Electronic monitoring and control of utility-scale renewables without cybersecurity for sensors and wind turbines creates opportunities for new cybersecurity threats. These risks are magnified by the fact that many renewables assets are geographically dispersed, making attack detection difficult. The increasing capacity of renewables in the electricity system also poses a greater threat to the entire grid if asset security is compromised.

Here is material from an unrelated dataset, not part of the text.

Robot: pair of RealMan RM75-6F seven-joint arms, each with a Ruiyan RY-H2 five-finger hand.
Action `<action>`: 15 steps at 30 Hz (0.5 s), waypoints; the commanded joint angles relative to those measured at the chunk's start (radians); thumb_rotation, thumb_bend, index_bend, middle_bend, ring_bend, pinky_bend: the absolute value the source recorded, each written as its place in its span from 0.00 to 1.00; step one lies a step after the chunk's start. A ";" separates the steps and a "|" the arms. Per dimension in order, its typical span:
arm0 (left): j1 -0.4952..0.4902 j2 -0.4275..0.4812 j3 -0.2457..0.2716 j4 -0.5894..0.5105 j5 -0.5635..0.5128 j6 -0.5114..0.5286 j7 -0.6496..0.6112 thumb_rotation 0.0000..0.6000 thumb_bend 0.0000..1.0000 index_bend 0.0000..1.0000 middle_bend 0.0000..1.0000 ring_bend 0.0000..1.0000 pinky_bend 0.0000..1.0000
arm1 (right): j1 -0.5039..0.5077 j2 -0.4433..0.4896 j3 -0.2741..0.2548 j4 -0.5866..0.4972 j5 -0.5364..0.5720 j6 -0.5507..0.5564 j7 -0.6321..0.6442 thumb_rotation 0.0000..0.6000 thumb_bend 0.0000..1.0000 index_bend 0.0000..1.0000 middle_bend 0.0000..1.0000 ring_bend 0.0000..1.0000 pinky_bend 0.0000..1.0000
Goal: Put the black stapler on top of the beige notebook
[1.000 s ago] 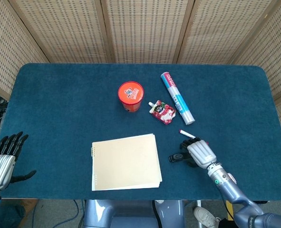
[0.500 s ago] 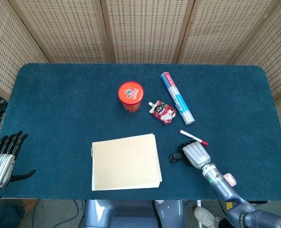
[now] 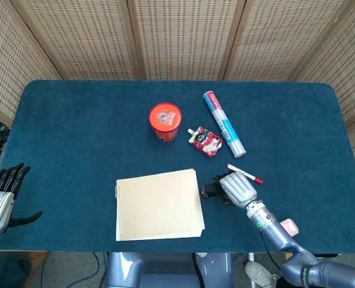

The many faces of cyber-attacks
Renewables can be impacted by several different types of cybersecurity attacks. Some examples include:
- Hijacking physical control – The attacker takes control of the wind turbine or solar inverter, aiming to damage, disable or destroy it.
- Hard stop of death – The attacker flips the wind turbine to and from emergency shutdown mode, causing damage that could lead to destruction.
- Man-in-the-middle – The attacker uses software to take control of all traffic between the operator and assets without the operator knowing, creating the illusion that a wind farm is functioning normally while it is under attack.
- Ransom – The attacker uses a cryptovirus or hardware to gain control of assets, disables remote control of the power plant and holds it for ransom.
- Horus scenario – The attacker disrupts the supply balance by taking a large portion of solar generation offline at once, potentially leading to the breakdown of the electricity grid and threatening overall energy supply.
How Accenture can help
Accenture Security helps utilities build resilience with deep industry expertise to advise on strategy, implement innovative digital solutions and help companies continuously manage their security operations. We are continuously innovating to provide comprehensive, next-generation cybersecurity services at each step of the infrastructure lifecycle.
Start your cyber resilience journey
Begin cybersecurity improvements by performing a security risk assessment composed of two parts:
- Resilience diagnostics to identify weak areas and attack flows hackers are likely to follow to determine a strategy for improving defensive capabilities.
- Capability assessments to examine an operator’s current cyber-defense capabilities across all dimensions of the business to develop a roadmap for improvement.
The outcome of a security risk assessment provides the required steps for a renewables operator to achieve regulatory and industry-standard compliance and will help build a more cyber-resilient business in a world of ever-increasing cyber threats.